§ Stored dataset items

————

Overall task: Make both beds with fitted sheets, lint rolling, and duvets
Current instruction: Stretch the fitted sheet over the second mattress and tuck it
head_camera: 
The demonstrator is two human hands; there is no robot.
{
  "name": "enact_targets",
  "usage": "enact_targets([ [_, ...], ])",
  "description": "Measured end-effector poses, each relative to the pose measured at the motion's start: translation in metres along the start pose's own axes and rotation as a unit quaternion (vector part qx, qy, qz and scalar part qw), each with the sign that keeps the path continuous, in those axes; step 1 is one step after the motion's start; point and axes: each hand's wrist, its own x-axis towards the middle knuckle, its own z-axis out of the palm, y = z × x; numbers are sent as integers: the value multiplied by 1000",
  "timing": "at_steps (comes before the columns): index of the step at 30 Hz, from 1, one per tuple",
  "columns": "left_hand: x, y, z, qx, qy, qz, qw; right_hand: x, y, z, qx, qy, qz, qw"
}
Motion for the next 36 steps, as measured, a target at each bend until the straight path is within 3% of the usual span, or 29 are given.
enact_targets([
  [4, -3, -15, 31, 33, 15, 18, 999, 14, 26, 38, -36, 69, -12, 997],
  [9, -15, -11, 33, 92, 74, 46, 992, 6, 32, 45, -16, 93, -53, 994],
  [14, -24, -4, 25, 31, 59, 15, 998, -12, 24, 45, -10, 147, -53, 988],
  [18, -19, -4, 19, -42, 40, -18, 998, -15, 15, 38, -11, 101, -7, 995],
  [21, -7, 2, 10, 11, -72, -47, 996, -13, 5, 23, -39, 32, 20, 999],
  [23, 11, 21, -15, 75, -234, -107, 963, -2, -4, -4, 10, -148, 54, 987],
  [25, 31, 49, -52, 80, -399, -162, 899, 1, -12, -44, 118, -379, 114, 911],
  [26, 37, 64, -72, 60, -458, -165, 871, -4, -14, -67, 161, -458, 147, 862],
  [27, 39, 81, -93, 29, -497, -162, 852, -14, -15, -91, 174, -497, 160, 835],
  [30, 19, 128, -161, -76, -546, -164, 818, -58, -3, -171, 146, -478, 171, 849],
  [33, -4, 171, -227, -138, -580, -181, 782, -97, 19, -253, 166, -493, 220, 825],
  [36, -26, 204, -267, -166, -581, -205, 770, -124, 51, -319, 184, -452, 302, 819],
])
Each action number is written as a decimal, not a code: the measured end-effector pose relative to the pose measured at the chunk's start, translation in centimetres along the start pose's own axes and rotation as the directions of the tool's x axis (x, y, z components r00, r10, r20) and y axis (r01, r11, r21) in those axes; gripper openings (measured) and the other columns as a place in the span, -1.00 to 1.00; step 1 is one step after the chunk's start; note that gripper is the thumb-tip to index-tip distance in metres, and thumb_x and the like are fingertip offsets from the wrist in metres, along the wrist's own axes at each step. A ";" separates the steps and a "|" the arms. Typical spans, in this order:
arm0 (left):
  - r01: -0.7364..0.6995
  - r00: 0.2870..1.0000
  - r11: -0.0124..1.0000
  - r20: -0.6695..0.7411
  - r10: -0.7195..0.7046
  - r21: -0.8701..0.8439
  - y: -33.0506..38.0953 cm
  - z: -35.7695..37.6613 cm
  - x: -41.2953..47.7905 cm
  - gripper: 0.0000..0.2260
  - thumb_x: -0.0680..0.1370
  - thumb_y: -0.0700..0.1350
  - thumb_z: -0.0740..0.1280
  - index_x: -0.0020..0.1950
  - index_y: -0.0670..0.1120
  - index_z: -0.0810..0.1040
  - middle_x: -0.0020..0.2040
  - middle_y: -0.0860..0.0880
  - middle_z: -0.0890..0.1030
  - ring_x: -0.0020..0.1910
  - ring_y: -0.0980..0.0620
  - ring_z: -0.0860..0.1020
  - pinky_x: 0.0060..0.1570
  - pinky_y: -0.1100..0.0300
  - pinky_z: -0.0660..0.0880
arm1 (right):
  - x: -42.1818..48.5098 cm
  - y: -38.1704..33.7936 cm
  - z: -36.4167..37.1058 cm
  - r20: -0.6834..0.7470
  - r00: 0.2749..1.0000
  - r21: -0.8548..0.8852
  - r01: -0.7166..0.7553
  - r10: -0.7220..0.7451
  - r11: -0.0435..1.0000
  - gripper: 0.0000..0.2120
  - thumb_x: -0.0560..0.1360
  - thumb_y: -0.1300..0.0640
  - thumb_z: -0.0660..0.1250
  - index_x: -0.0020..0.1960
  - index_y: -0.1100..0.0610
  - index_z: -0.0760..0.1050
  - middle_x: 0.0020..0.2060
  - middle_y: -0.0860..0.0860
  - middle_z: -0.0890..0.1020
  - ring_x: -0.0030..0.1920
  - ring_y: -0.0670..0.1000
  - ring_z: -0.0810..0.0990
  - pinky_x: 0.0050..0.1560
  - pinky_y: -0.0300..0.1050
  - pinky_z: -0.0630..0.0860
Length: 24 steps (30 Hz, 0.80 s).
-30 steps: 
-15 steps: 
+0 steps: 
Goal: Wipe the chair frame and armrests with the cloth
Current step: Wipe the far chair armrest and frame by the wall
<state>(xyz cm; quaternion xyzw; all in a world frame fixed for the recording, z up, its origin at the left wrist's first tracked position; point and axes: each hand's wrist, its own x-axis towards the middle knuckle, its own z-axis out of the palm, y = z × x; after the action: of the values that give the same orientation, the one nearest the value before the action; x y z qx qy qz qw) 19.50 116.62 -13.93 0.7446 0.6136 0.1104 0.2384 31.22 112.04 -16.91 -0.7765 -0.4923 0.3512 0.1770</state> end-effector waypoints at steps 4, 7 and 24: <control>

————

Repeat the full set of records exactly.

§ Exercise response
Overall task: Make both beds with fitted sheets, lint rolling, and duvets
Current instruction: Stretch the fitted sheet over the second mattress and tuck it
head_camera: 
The demonstrator is two human hands; there is no robot.
{
  "name": "enact_targets",
  "usage": "enact_targets([ [_, ...], ])",
  "description": "Measured end-effector poses, each relative to the pose measured at the motion's start: translation in metres along the start pose's own axes and rotation as a unit quaternion (vector part qx, qy, qz and scalar part qw), each with the sign that keeps the path continuous, in those axes; step 1 is one step after the motion's start; point and axes: each hand's wrist, its own x-axis towards the middle knuckle, its own z-axis out of the palm, y = z × x; numbers are sent as integers: the value multiplied by 1000",
  "timing": "at_steps (comes before the columns): index of the step at 30 Hz, from 1, one per tuple",
  "columns": "left_hand: x, y, z, qx, qy, qz, qw; right_hand: x, y, z, qx, qy, qz, qw"
}
Motion for the next 36 steps, as measured, a target at each bend until the straight path is within 3% of the usual span, or 29 are given.
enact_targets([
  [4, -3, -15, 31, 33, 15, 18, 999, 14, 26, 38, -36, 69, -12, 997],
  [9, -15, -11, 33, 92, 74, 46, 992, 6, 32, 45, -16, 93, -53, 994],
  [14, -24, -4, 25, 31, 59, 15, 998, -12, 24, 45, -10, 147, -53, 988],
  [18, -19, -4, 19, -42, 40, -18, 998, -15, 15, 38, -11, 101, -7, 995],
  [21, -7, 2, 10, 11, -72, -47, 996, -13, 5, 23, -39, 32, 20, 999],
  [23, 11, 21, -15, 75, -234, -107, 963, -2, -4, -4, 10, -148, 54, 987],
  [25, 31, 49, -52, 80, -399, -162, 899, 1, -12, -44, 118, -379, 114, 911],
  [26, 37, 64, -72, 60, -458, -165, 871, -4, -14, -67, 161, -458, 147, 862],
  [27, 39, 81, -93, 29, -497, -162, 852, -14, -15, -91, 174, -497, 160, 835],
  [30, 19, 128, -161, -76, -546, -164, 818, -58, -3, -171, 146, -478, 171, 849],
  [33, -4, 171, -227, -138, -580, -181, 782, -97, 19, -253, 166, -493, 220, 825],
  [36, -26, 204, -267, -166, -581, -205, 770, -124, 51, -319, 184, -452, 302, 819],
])
Each action number is written as a decimal, not a code: the measured end-effector pose relative to the pose measured at the chunk's start, translation in centimetres along the start pose's own axes and rotation as the directions of the tool's x axis (x, y, z components r00, r10, r20) and y axis (r01, r11, r21) in those axes; gripper openings (measured) and the other columns as a place in the span, -1.00 to 1.00; step 1 is one step after the chunk's start; note that gripper is the thumb-tip to index-tip distance in metres, and thumb_x and the like are fingertip offsets from the wrist in metres, along the wrist's own axes at each step. A ";" separates the steps and a "|" the arms. Typical spans, in this order:
arm0 (left):
  - r01: -0.7364..0.6995
  - r00: 0.2870..1.0000
  - r11: -0.0124..1.0000
  - r20: -0.6695..0.7411
  - r10: -0.7195..0.7046
  - r21: -0.8701..0.8439
  - y: -33.0506..38.0953 cm
  - z: -35.7695..37.6613 cm
  - x: -41.2953..47.7905 cm
  - gripper: 0.0000..0.2260
  - thumb_x: -0.0680..0.1370
  - thumb_y: -0.0700..0.1350
  - thumb_z: -0.0740..0.1280
  - index_x: -0.0020..0.1950
  - index_y: -0.0670..0.1120
  - index_z: -0.0810..0.1040
  - middle_x: -0.0020..0.2040
  - middle_y: -0.0860..0.0880
  - middle_z: -0.0890..0.1030
  - ring_x: -0.0020..0.1910
  - ring_y: -0.0980..0.0620
  - ring_z: -0.0860..0.1020
  - pinky_x: 0.0060..0.1570
  - pinky_y: -0.1100..0.0300
  - pinky_z: -0.0660..0.0880
arm1 (right):
  - x: -42.1818..48.5098 cm
  - y: -38.1704..33.7936 cm
  - z: -36.4167..37.1058 cm
  - r20: -0.6834..0.7470
  - r00: 0.2749..1.0000
  - r21: -0.8548..0.8852
  - r01: -0.7166..0.7553
  - r10: -0.7220..0.7451
  - r11: -0.0435..1.0000
  - gripper: 0.0000..0.2120
  - thumb_x: -0.0560..0.1360
  - thumb_y: -0.1300..0.0640
  - thumb_z: -0.0660..0.1250
  - index_x: -0.0020..0.1960
  - index_y: -0.1100..0.0610
  - index_z: -0.0760..0.1050
  - middle_x: 0.0020..0.2060
  - middle_y: -0.0860..0.0860
  - middle_z: -0.0890..0.1020
  - ring_x: -0.0030..0.1920
  - ring_y: -0.0670..0.1000
  - ring_z: -0.0810..0.0990
  - pinky_x: 0.0050..0.1560
  - pinky_y: -0.0300..0.1050
  - pinky_z: -0.0630..0.0860
Length: 24 steps (30 Hz, 0.80 s).
-30 steps: 
-15 steps: 
+0 steps: 
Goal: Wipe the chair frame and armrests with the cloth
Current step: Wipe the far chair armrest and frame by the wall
<state>(xyz cm; quaternion xyzw; all in a world frame fixed for the recording, z up, its origin at the left wrist's first tracked position; point and axes: each hand's wrist, its own x-axis towards the middle knuckle, its own z-axis out of the palm, y = z × x; after the action: of the values that give the same orientation, the one nearest the value before the action; x y z qx qy qz qw) 19.50 116.62 -13.93 0.7446 0.6136 0.1104 0.2384 31.22 112.04 -16.91 -0.7765 -0.4923 0.3512 0.1770</state> end-effector waypoints at steps 4, 7 and 24: <control>

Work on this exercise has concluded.